And then there’s the Legion of Honor museum. In the particularly haunting scene filmed there, Madeleine sits in Gallery 6 contemplating the Portrait of Carlotta, a life-sized painting of a woman she strongly resembles. Hitchcock took a week to get the lighting in the gallery just right. Incidentally, Gallery 6 holds the work of such French Baroque painters as Claude Lorrain, Georges de La Tour, Louis Le Nain, Eustache Le Sueur, and Simon Vouet, and recently added a painting by Laurent de La Hyre (1606–1656), Allegory of Geometry.

Info

Address Legion of Honor, 100 34th Avenue, San Francisco, CA, 94121, www.legionofhonor.famsf.org, +1 415.750.3600 | Public Transport Bus: 18 (Legion of Honor stop) | Hours Tues–Sun, 9:30am–5:15pm| Tip At the edge of Lincoln Park, at California Street and 32nd Avenue, you’ll find a stunning Art Nouveau-inspired bench and steps, recently restored and hand tiled by the artist Aileen Barr.

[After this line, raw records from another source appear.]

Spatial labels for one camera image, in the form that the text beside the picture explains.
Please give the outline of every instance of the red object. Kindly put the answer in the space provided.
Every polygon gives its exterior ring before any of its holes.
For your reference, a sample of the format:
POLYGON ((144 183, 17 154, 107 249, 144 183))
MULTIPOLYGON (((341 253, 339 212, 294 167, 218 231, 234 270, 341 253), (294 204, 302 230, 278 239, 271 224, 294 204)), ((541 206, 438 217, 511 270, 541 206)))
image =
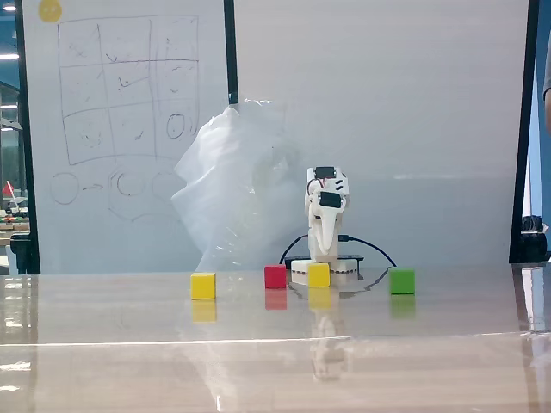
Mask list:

Portrait of Carlotta was created by American Abstract Expressionist painter John Ferren (1905–1970). Sadly, the painting was eventually lost. Ferren, who also painted Stewart’s “nightmare sequence” in Vertigo, briefly went to art school in San Francisco and eventually made his way to Paris, where he was greatly influenced by Matisse and Kandinsky.

The Legion of Honor is a neoclassical building sitting on the top of a grassy cliff at Lands End, overlooking the Pacific Ocean with the Golden Gate Bridge and Marin Headlands to the north and the Lincoln Park Golf Course to the south. The building, constructed expressly as a gift to the city from Alma de Bretteville Spreckels, was completed in 1924. The Legion’s timeless elegance was inspired by the Palais de la Légion d’Honneur in Paris, also known as the Hôtel de Salm.

Nearby

Lands End (0.298 mi)

Sutro Heights Park (0.727 mi)

Toy Boating on Spreckels Lake (0.982 mi)

The Beach & Park Chalet (1.15 mi)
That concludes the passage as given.